Root cause: main pool cannot flush TXGs fast enough; pool is saturated, fragmented, or too few vdevs for IOPS.

Fix: add vdevs or move to mirror topology, reduce pool fullness, reduce competing workloads, consider special vdev for metadata, tune MySQL dirty page behavior.

2) Latency suddenly worsens after pool crosses ~80% used

Symptom: no config changes, but writes get slower over weeks; fragmentation climbs.

Root cause: allocation and fragmentation penalties on a near-full copy-on-write filesystem; more scattered writes and metadata updates.

Fix: add capacity (preferably by adding vdevs, not replacing disks one-by-one), rebalance by migrating datasets, enforce free-space SLOs.

3) “Fixed” by setting sync=disabled, then a crash causes data loss

Symptom: latency looks great until an unexpected reboot; after restart, MySQL tables are corrupted or missing recent commits.

Root cause: synchronous semantics were disabled; applications received acknowledgments before data was durable.

Fix: set sync=standard (or always if you must), use a proper SLOG, and address the real performance bottleneck.

4) Swapping begins during bursts and never fully recovers

Symptom: vmstat shows swap activity; MySQL stalls even after burst ends; ARC remains large.

Root cause: ARC and MySQL buffer pool compete; memory pressure triggers reclaim and swap, increasing IO and latency.

Fix: cap ARC, right-size MySQL buffer pool, avoid L2ARC unless you can afford the memory overhead, add RAM if needed.

5) Writes are fast until scrub/resilver runs, then p99 explodes

Symptom: correlated with zpool status showing scan activity.

Root cause: maintenance IO competes with production writes; pool has no headroom.
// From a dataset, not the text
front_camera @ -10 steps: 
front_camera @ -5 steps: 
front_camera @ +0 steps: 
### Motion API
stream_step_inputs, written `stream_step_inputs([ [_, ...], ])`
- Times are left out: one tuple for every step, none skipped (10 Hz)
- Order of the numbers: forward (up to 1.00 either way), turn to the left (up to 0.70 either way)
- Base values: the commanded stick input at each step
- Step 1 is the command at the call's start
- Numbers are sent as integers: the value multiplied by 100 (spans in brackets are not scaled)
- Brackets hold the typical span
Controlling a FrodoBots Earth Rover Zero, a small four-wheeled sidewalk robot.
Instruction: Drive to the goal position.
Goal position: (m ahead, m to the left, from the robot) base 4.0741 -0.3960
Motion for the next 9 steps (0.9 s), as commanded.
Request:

Fix: schedule scrubs off-peak, ensure pool has IOPS margin, use IO scheduling/priority controls where available, pause scrubs during incidents per policy.
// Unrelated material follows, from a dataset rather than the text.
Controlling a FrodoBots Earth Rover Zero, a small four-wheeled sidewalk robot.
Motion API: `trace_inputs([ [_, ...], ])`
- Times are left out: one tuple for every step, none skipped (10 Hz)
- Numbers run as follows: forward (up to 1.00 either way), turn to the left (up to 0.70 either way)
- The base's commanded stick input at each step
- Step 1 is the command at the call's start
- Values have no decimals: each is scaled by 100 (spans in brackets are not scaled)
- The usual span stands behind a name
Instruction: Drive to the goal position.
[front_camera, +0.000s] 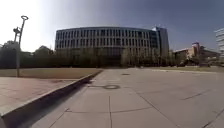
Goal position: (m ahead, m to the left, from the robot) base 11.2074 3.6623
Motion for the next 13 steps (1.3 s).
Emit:
trace_inputs([
  [5,1],
  [5,1],
  [5,1],
  [5,1],
  [5,1],
  [5,1],
  [5,1],
  [5,1],
  [5,1],
  [5,1],
  [5,1],
  [5,1],
  [5,1],
])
6) After “adding SSD cache,” performance got worse under writes

Symptom: L2ARC enabled; under bursts, write latency increases; memory usage rises.

Root cause: L2ARC maintenance costs (metadata, writes to L2ARC) increase pressure; memory overhead reduces headroom.

Fix: disable L2ARC for write-heavy OLTP systems unless you have a measured read-miss problem and sufficient RAM.

7) Random stalls every few seconds like clockwork

Symptom: periodic latency spikes aligned with TXG commit intervals.

Root cause: TXG flush bursts causing queueing; pool can’t sustain the flush workload smoothly.

Fix: increase pool write capability, reduce dirty data production (MySQL tuning), check for background jobs causing bursts, ensure SLOG is not the only “performance plan.”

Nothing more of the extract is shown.